This seemed to catch Harry's interest. "That's my best friend's name!"

I could only scoff. "_You_ have friends?"

He immediately went on the defense. "We're mates from school!"

"Oh, cool. What school?" Sylvia chirped.

"Ho-" he started to say, than broke off, stuttering. "St. Brutus's."

"Oh, dude, I thought you were gonna say Hog-"

I smacked a hand over Sylvia's stupid big mouth. "Hogthorne! School of…Playful…Chickens!" I decided on the spot.

Harry studied us as if we were insane. "…Chickens…?"

"The playful kind!" Chuckling nervously, I started inching towards the door, dragging her with me. "Well, we'll see you if we get hungry again! Bye!"

Sylvia managed to tug my hand away and grinned. "Peace out!"

We ran down the stairs, not seeing any of the Dursleys about. Rather than waste time to search for them, we bolted outside and slammed into the car.

I gave Sylvia a pointed look once we were on the road. "'Peace out'?"


	3. When Teachers Attack

**Star the HedgeCat's A/N:**

All right!

Amy be back!

X3

And I got her to type up this chap and the next 9 in addition!

Lol

But this is the only one typed up right now, but w/e

Lol

Hope you like it!

Chapter 2 – _When Teachers Attack_

I pillowed my head in my arms, staring at the ceiling. Okay, so I couldn't _actually_ see it since it was dark, but whatever. I knew it was up there, so I was staring at it. "I've been thinking."
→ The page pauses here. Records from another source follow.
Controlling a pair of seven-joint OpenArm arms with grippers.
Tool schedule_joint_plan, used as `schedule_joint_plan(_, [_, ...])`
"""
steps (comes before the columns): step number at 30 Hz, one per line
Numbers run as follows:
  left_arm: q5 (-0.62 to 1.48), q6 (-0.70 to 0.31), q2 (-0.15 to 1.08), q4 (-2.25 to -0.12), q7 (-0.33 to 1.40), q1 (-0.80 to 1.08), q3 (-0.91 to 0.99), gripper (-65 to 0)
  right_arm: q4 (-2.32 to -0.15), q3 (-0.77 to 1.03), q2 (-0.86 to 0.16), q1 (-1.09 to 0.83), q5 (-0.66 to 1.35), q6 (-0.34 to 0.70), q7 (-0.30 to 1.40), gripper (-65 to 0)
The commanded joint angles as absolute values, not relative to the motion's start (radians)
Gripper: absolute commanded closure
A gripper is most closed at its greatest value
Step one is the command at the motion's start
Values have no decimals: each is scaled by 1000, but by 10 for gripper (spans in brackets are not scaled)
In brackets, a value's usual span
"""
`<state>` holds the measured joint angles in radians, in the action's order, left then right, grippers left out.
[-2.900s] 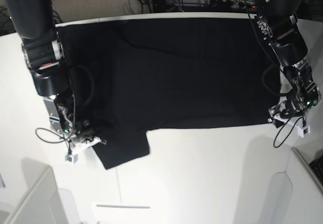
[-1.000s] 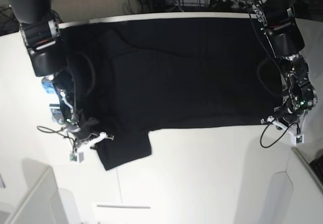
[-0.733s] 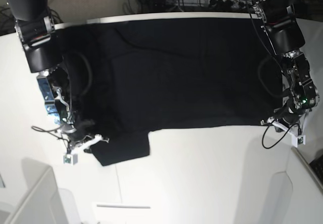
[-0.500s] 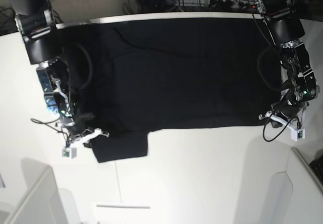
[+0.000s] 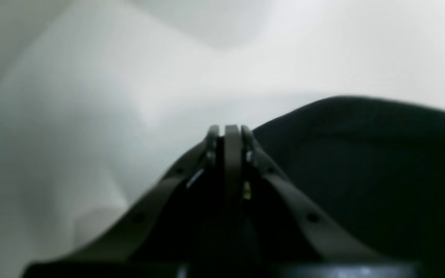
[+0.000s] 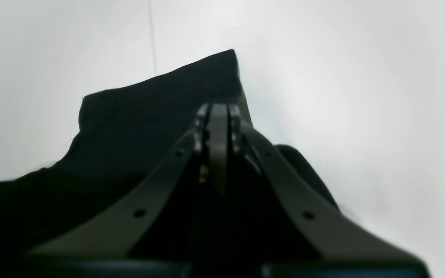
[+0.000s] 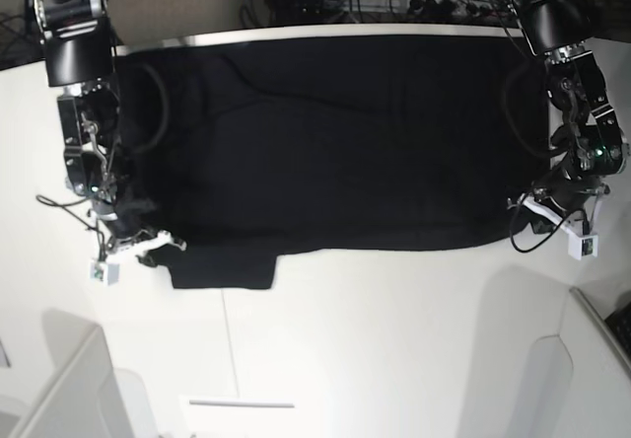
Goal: Fold the T-shirt properly
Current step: 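Lift the hem with both grippers and fold it onto the collar edge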
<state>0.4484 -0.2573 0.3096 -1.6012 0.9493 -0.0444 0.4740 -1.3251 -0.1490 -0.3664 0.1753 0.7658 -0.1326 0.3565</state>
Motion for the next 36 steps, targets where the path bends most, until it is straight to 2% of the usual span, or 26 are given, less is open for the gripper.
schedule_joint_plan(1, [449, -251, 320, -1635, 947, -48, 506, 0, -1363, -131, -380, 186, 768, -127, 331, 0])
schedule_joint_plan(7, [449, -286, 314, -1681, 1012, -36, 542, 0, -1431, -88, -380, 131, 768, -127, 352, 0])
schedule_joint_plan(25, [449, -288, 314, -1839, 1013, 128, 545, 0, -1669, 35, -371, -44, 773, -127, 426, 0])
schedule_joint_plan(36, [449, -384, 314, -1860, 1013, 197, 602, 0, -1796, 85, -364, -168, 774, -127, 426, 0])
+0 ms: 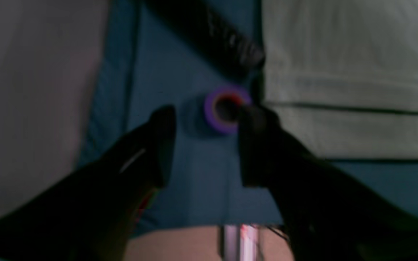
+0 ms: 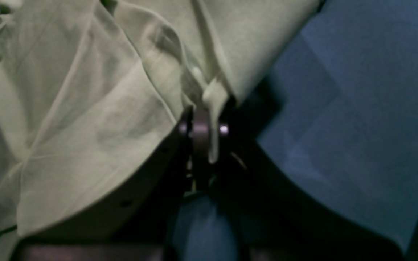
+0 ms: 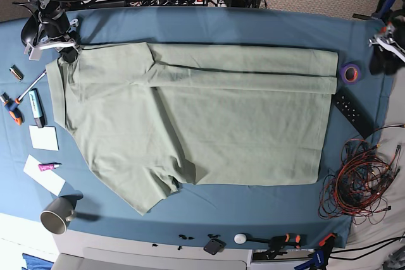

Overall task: Fold the T-shirt properly
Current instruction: 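Regrasp the folded edge corners with both grippers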

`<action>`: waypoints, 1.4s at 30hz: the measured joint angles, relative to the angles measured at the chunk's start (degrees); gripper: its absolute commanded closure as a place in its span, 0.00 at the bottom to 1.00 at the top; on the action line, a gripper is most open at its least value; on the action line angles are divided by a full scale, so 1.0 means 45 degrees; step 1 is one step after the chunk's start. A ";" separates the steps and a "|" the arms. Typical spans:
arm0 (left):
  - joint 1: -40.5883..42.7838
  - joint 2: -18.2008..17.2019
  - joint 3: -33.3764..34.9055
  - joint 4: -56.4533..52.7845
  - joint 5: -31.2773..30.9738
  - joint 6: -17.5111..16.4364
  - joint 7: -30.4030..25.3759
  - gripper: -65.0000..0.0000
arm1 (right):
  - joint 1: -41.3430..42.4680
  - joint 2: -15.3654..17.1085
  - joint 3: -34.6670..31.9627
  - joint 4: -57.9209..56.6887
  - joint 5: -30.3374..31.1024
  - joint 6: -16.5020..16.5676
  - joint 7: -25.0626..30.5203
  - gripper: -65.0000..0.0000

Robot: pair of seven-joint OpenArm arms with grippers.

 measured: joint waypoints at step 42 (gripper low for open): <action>-0.1345 0.0641 0.2880 -0.2948 -0.1423 -0.0437 0.0068 0.56 | -0.0005 0.0000 0.0000 -0.0005 -0.0005 0.0000 0.0044 1.00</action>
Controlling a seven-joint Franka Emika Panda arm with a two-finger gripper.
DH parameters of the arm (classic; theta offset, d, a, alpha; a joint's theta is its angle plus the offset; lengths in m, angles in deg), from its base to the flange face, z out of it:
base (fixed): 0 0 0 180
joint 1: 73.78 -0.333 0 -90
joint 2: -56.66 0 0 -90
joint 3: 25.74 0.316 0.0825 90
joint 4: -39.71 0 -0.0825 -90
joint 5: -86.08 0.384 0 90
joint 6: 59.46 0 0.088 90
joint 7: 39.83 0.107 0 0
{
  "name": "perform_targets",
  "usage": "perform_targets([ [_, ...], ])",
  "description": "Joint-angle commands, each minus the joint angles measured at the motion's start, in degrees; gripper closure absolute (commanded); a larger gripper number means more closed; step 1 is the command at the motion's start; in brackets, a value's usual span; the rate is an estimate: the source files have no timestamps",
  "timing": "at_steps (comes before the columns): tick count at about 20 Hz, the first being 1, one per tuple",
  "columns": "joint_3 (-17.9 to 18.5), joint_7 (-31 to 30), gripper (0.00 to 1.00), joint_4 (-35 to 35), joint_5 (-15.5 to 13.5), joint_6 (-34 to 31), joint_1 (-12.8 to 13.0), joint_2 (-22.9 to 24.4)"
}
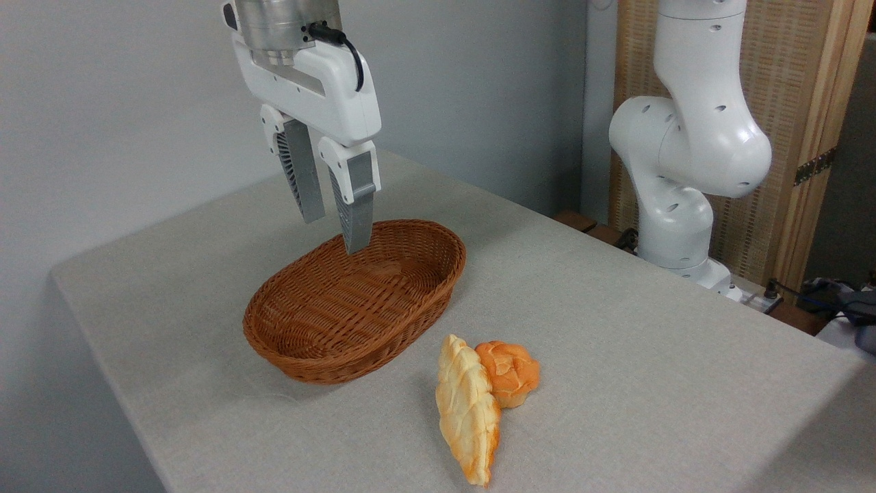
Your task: Put bread into the basket
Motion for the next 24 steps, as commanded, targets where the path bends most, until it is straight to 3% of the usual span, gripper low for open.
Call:
perform_targets([
  [1, 0.06, 1.24, 0.0, -1.13, -0.56, -2.96, 0.18, 1.36],
  [17, 0.41, 1.15, 0.0, -1.75, -0.82, -1.94, -0.07, 1.98],
  [24, 0.93, 1.15, 0.0, -7.38, -0.82, 6.14, -0.34, 5.23],
])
"Uh-oh." At Sylvia's snide comment, I sat up and threw my pillow at her. I couldn't see it hit her, but since I heard her grunt, I knew it had. I think she threw it back as I heard the sound of glass shattering to my right. "Well, hell…" she muttered.

Snorting out a laugh, I flicked on the lamp. "That was sad."

"Shut-up, it was dark!" The vase she'd broken, charmed by hotel staff, had already fixed itself. She leaned over and picked it up. "So what were you, ahem, 'thinking' about?"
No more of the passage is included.